Kavak Engin Eren, Ürün Yüksel
Department of Medical Oncology, Medical Faculty, Ankara University, Ankara, Turkey.
BMC Cancer. 2025 Apr 14;25(1):690. doi: 10.1186/s12885-025-14085-0.
Classical Kaposi's sarcoma (CKS) is a rare angioproliferative disease associated with HHV-8, usually seen in the Mediterranean and Middle East regions. Knowing the subtypes, affected regions, and factors influencing prognosis is important for disease management.
To analyze the demographic characteristics, prognostic factors, treatment modalities, and survival of patients diagnosed with CKS.
Our center's records of patients diagnosed with CKS between January 2010 and December 2021 were retrospectively analyzed. Thirty-eight patients with histopathologically proven CKS were included in the study. Demographic and clinical characteristics of the patients, macroscopic, histopathologic, and immunohistochemical features of the lesions, treatments, and responses to treatment were evaluated. Kaplan-Meier survival curves were used to estimate survival outcomes, and log-rank test analyses were performed for intergroup comparisons.
The median age at diagnosis of the patients was 71.0(39.0-93.0) years.
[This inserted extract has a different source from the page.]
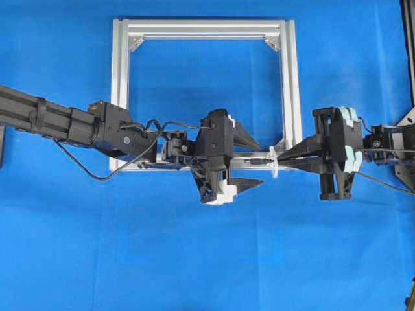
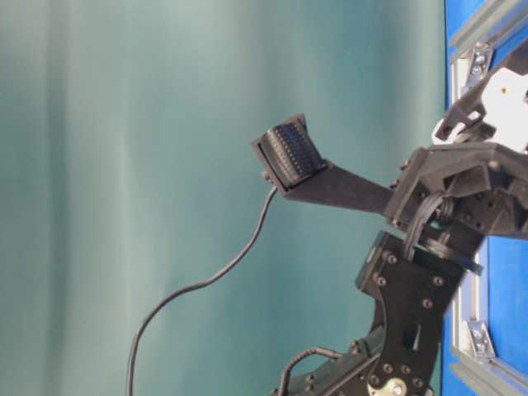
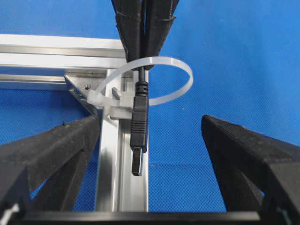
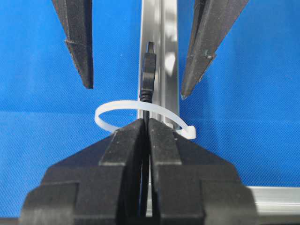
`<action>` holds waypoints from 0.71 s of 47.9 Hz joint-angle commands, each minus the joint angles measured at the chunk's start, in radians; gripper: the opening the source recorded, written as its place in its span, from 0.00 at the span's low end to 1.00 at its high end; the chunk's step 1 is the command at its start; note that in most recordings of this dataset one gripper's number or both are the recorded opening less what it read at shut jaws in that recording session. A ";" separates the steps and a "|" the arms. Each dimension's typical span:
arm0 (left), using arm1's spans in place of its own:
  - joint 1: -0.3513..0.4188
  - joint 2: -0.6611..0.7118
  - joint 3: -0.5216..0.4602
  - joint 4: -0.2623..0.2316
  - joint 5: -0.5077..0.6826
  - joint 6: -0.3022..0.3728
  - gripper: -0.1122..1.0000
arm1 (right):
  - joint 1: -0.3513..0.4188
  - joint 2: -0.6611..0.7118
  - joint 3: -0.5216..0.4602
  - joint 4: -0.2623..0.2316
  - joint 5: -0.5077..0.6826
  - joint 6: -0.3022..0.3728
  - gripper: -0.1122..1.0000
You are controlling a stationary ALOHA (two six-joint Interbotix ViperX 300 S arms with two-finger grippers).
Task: Insert the wire through the string loop located on the right side.
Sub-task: 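Close the left gripper on the USB plug beyond the loop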
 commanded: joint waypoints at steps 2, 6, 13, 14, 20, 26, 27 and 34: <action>-0.002 -0.021 -0.021 -0.002 -0.008 0.002 0.90 | 0.000 -0.003 -0.017 -0.002 -0.009 0.002 0.06; -0.002 -0.023 -0.021 -0.002 -0.008 0.000 0.90 | 0.000 -0.005 -0.017 0.000 -0.009 0.002 0.06; -0.003 -0.023 -0.021 -0.002 -0.008 0.000 0.88 | 0.000 -0.003 -0.017 0.000 -0.008 0.002 0.06; -0.003 -0.023 -0.021 -0.002 -0.008 0.002 0.87 | 0.002 -0.005 -0.017 -0.002 -0.008 0.002 0.06; -0.008 -0.021 -0.020 -0.002 -0.015 0.012 0.63 | 0.002 -0.003 -0.015 0.000 -0.008 0.002 0.06; -0.009 -0.023 -0.018 0.000 -0.041 0.015 0.29 | 0.002 -0.005 -0.017 -0.002 -0.009 0.002 0.06; -0.008 -0.023 -0.018 0.000 -0.041 0.015 0.25 | 0.002 -0.003 -0.017 -0.002 -0.009 0.002 0.06; -0.009 -0.023 -0.015 0.000 -0.040 0.015 0.17 | 0.003 -0.005 -0.015 -0.002 -0.009 0.000 0.06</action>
Ten patients were female, and 28 were male. At the time of diagnosis, 63.2% of the patients had localised disease, nine patients were locally advanced, and five patients were metastatic. The tumor was most commonly localised in the lower extremity (65.8%), followed by the upper extremity. The median follow-up period was 69 (49-77.6) months. Local recurrence was detected in 24 patients during the follow-up. Median overall survival was not reached (NR) in localised disease(95% CI: 70.5-NR). In locally advanced disease, it was 31.1 months (95% CI: 13.8-63.0). In metastatic disease, it was 16.3 (95% CI: 12.6-20.0) months (p = 0.005).
This study emphasizes that CKS in our centre predominantly affects older males and typically manifests with nodular, early-stage lesions at the time of diagnosis. The majority of patients exhibited localised disease with no evidence of systemic involvement, while lymphedema was a frequent accompanying condition. Ulcerative manifestations were relatively uncommon, and survival outcomes varied significantly based on disease stage, with a marked decline in overall survival for patients with metastatic disease. The findings emphasize the importance of early diagnosis and the development of tailored treatment strategies to improve patient outcomes.
经典型卡波西肉瘤(CKS)是一种与HHV-8相关的罕见血管增殖性疾病,常见于地中海和中东地区。了解其亚型、受累部位以及影响预后的因素对于疾病管理至关重要。
分析诊断为CKS的患者的人口统计学特征、预后因素、治疗方式及生存情况。
回顾性分析本中心2010年1月至2021年12月期间诊断为CKS的患者记录。纳入38例经组织病理学证实为CKS的患者。评估患者的人口统计学和临床特征、病变的宏观、组织病理学和免疫组化特征、治疗及治疗反应。采用Kaplan-Meier生存曲线估计生存结局,并进行对数秩检验分析以进行组间比较。
患者诊断时的中位年龄为71.0(39.0 - 93.0)岁。10例为女性,28例为男性。诊断时,63.2%的患者为局限性疾病,9例为局部晚期,5例为转移性疾病。肿瘤最常见于下肢(65.8%),其次是上肢。中位随访期为69(49 - 77.6)个月。随访期间24例患者出现局部复发。局限性疾病患者的中位总生存期未达到(NR)(95%CI:70.5 - NR)。局部晚期疾病患者的中位总生存期为31.1个月(95%CI:13.8 - 63.0)。转移性疾病患者为16.3(95%CI:12.6 - 20.0)个月(p = 0.005)。
本研究强调,本中心的CKS主要影响老年男性,诊断时通常表现为结节状早期病变。大多数患者表现为局限性疾病,无全身受累证据,而淋巴水肿是常见伴随病症。溃疡表现相对少见,生存结局因疾病分期差异显著,转移性疾病患者的总生存期明显下降。研究结果强调了早期诊断以及制定个性化治疗策略以改善患者预后的重要性。